EXERCISE DATA →
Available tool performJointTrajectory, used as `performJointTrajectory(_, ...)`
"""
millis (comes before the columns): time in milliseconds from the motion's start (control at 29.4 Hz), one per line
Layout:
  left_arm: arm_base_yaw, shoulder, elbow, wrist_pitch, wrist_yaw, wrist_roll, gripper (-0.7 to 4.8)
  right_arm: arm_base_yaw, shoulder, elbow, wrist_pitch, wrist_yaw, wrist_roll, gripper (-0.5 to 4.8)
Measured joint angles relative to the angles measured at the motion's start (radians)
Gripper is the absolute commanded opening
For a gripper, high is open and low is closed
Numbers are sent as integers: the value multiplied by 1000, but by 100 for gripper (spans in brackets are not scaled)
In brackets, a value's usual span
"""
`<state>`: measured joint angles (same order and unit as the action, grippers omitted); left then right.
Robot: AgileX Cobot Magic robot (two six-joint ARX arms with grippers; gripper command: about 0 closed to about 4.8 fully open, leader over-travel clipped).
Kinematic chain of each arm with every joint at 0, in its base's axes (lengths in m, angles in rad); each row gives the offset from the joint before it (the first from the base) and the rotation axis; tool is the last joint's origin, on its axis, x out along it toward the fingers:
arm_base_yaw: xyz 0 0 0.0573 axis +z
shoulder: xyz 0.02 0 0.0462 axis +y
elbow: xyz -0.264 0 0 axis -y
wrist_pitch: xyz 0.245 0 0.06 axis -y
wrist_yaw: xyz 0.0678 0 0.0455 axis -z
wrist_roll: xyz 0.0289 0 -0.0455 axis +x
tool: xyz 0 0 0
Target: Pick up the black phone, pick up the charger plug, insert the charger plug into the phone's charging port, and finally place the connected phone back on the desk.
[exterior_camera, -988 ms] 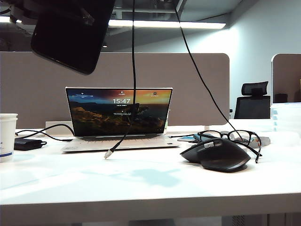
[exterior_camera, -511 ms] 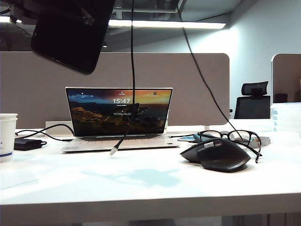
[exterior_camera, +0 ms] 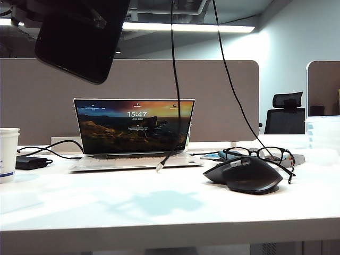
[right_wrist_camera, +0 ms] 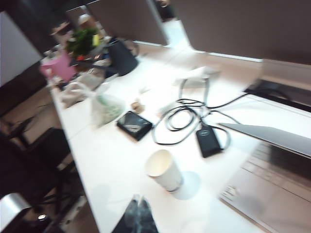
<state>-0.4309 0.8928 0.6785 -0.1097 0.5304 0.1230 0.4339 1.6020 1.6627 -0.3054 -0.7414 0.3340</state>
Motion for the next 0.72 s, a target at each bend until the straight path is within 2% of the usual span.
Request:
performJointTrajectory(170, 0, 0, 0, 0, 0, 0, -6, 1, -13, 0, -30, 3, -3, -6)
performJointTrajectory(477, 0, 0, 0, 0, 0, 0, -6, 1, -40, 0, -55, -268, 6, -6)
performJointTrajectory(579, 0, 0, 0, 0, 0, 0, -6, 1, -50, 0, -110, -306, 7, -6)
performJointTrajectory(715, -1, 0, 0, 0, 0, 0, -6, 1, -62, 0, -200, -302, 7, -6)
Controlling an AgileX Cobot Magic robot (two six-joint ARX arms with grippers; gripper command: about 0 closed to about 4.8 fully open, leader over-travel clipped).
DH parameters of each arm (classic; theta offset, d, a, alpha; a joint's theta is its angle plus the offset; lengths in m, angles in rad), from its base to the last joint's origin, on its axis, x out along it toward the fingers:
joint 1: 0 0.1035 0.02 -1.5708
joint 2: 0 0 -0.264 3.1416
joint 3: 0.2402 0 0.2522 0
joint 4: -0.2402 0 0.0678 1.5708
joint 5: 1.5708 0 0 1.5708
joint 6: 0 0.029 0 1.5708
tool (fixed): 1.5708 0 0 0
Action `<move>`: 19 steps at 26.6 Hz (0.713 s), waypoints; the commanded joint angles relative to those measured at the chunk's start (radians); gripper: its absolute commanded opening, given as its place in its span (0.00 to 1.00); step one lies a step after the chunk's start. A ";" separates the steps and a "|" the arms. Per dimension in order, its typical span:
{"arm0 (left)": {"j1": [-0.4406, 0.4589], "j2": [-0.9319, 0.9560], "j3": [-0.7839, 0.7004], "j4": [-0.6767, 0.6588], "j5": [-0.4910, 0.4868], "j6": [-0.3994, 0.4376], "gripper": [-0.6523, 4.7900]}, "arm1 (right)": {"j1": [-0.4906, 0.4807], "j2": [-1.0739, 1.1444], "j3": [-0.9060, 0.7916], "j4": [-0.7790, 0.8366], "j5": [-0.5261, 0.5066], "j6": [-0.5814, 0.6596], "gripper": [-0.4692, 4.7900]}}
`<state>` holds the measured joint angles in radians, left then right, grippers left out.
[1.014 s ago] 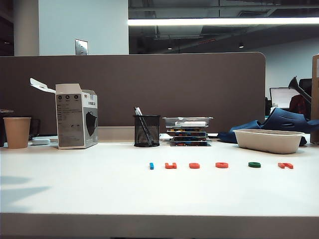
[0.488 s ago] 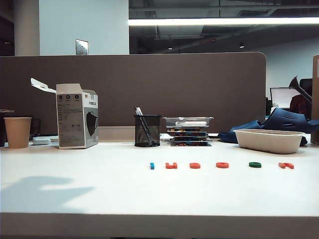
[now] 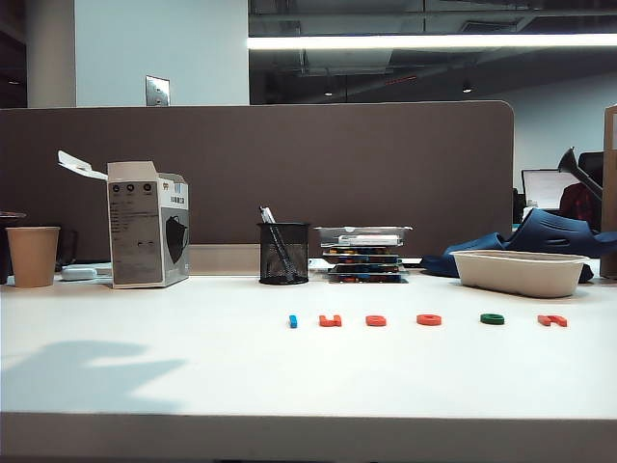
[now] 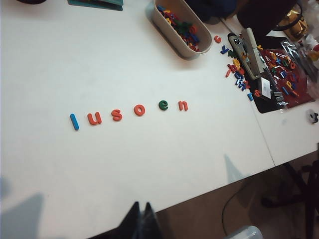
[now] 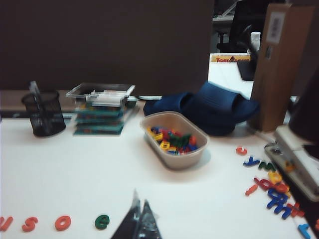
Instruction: Select the appropriate letters from the row of letter magnets placed on the table to arrange into the word "sun".
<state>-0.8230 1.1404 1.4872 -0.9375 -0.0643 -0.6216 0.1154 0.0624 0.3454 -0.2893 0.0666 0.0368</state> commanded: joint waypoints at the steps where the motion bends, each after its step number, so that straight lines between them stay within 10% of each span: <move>1: 0.001 -0.003 0.003 0.012 -0.003 0.004 0.11 | 0.002 0.104 0.132 -0.077 -0.042 -0.008 0.09; 17: 0.001 -0.003 0.003 0.013 -0.053 0.004 0.11 | 0.142 0.975 0.782 -0.242 -0.222 0.068 0.09; 19: 0.001 -0.003 0.003 0.012 -0.076 0.005 0.11 | 0.206 1.114 0.854 -0.276 -0.220 0.069 0.21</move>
<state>-0.8234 1.1408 1.4872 -0.9352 -0.1230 -0.6212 0.2943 1.1259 1.1683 -0.5510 -0.1539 0.1001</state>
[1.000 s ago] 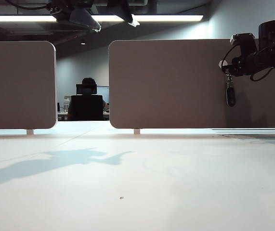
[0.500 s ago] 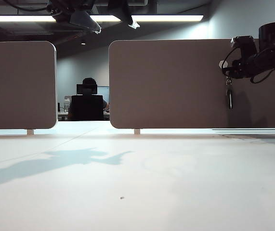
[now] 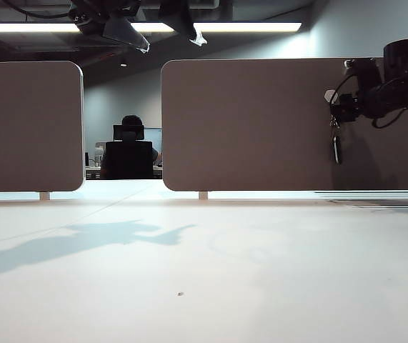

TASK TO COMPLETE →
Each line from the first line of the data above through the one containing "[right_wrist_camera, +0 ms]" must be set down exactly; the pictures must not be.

RESPONSE TO THIS TASK →
Available tool performJointTrajectory, used as `performJointTrajectory(_, ...)`
"""
millis (comes before the columns): time in milliseconds from the motion's start (control at 29.4 Hz), one per line
Layout:
  left_arm: arm_base_yaw, shoulder, elbow, wrist_pitch, wrist_yaw, wrist_roll, gripper (-0.7 to 4.8)
  right_arm: arm_base_yaw, shoulder, elbow, wrist_pitch, wrist_yaw, wrist_roll, gripper (-0.5 to 4.8)
Measured joint angles relative to the angles measured at the motion's start (radians)
Gripper is the absolute commanded opening
For a gripper, high is open and low is closed
Numbers are sent as integers: the value multiplied by 1000, but by 100 for gripper (spans in brackets are not scaled)
In brackets, a value's usual span
"""
`<state>`: measured joint angles (same order and unit as the action, grippers omitted); left then right.
Robot: AgileX Cobot Magic robot (two six-joint ARX arms with grippers; gripper command: about 0 closed to about 4.8 fully open, leader over-travel clipped).
Kinematic chain of each arm with every joint at 0, in its base's axes (lengths in m, angles in rad); each row gives the offset from the joint before it (the first from the base) and the rotation axis; tool is the last joint's origin, on its axis, x out along it toward the fingers:
arm_base_yaw: xyz 0 0 0.0573 axis +z
shoulder: xyz 0.02 0 0.0462 axis +y
elbow: xyz -0.264 0 0 axis -y
wrist_pitch: xyz 0.245 0 0.06 axis -y
wrist_yaw: xyz 0.0678 0 0.0455 axis -z
wrist_roll: xyz 0.0289 0 -0.0455 axis +x
tool: xyz 0 0 0
Target: Pick up the black phone, pick up the charger plug, insert the charger plug into the phone's charging port, and finally place the connected phone back on the desk.
[exterior_camera, -988 ms] 
[exterior_camera, -511 ms] 
[exterior_camera, +0 ms] 
[right_wrist_camera, +0 ms] 

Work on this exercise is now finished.